> **WHAT YOU NEED TO DO**
Copy out the data word for word, without any of its pictures.

> **DATASET EXTRACT**
== Segment start ==
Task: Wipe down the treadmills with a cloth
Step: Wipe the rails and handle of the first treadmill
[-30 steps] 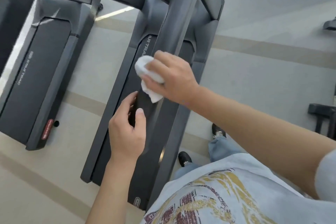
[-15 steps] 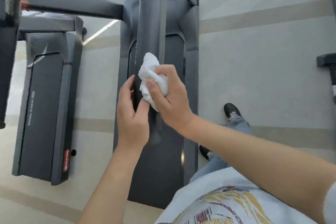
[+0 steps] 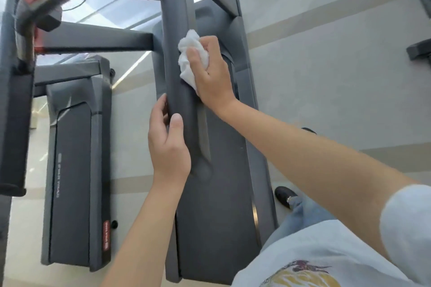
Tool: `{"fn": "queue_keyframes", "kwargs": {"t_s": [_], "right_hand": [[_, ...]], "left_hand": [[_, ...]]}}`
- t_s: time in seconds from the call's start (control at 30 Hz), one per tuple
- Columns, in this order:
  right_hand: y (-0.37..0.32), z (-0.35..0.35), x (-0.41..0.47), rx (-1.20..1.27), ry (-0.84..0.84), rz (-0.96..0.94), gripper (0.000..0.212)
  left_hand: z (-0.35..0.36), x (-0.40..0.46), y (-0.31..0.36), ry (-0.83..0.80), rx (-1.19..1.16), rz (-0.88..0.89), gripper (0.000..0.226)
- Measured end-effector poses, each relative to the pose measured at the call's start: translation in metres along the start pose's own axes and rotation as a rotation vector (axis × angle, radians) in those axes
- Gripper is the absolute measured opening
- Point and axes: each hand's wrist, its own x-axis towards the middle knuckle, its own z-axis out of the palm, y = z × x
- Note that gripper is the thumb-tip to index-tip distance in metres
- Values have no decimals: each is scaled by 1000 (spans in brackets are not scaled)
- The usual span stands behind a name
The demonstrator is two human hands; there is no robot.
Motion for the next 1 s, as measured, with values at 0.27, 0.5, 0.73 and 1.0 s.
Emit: {"fn": "queue_keyframes", "kwargs": {"t_s": [0.27, 0.5, 0.73, 1.0], "right_hand": [[-6, -7, -34, -65, -21, -25, 15], [-16, -41, -89, -191, -280, -107, 15], [-49, -5, 48, -530, -365, -379, 26], [-71, 18, 109, -914, -572, -567, 27]], "left_hand": [[0, 1, -2, 19, 1, 10, 53], [0, 1, -4, 24, -1, -37, 54], [1, -2, 6, 53, 1, -48, 49], [7, -8, 9, 257, 71, -103, 34]]}}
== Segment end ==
> **ANSWER SECTION**
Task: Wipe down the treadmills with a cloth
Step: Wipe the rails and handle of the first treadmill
[-30 steps] 
[-15 steps] 
[+0 steps] 
Tool: `{"fn": "queue_keyframes", "kwargs": {"t_s": [_], "right_hand": [[_, ...]], "left_hand": [[_, ...]]}}`
- t_s: time in seconds from the call's start (control at 30 Hz), one per tuple
- Columns, in this order:
  right_hand: y (-0.37..0.32), z (-0.35..0.35), x (-0.41..0.47), rx (-1.20..1.27), ry (-0.84..0.84), rz (-0.96..0.94), gripper (0.000..0.212)
  left_hand: z (-0.35..0.36), x (-0.40..0.46), y (-0.31..0.36), ry (-0.83..0.80), rx (-1.19..1.16), rz (-0.88..0.89), gripper (0.000..0.226)
- Measured end-effector poses, each relative to the pose measured at the call's start: translation in metres along the start pose's own axes and rotation as a rotation vector (axis × angle, radians) in those axes
- Gripper is the absolute measured opening
- Point and axes: each hand's wrist, its own x-axis towards the middle knuckle, its own z-axis out of the palm, y = z × x
- Note that gripper is the thumb-tip to index-tip distance in metres
- Values have no decimals: each is scaled by 1000 (spans in brackets are not scaled)
- The usual span stands behind a name
The demonstrator is two human hands; there is no robot.
Motion for the next 1 s, as measured, with values at 0.27, 0.5, 0.73 and 1.0 s.
Emit: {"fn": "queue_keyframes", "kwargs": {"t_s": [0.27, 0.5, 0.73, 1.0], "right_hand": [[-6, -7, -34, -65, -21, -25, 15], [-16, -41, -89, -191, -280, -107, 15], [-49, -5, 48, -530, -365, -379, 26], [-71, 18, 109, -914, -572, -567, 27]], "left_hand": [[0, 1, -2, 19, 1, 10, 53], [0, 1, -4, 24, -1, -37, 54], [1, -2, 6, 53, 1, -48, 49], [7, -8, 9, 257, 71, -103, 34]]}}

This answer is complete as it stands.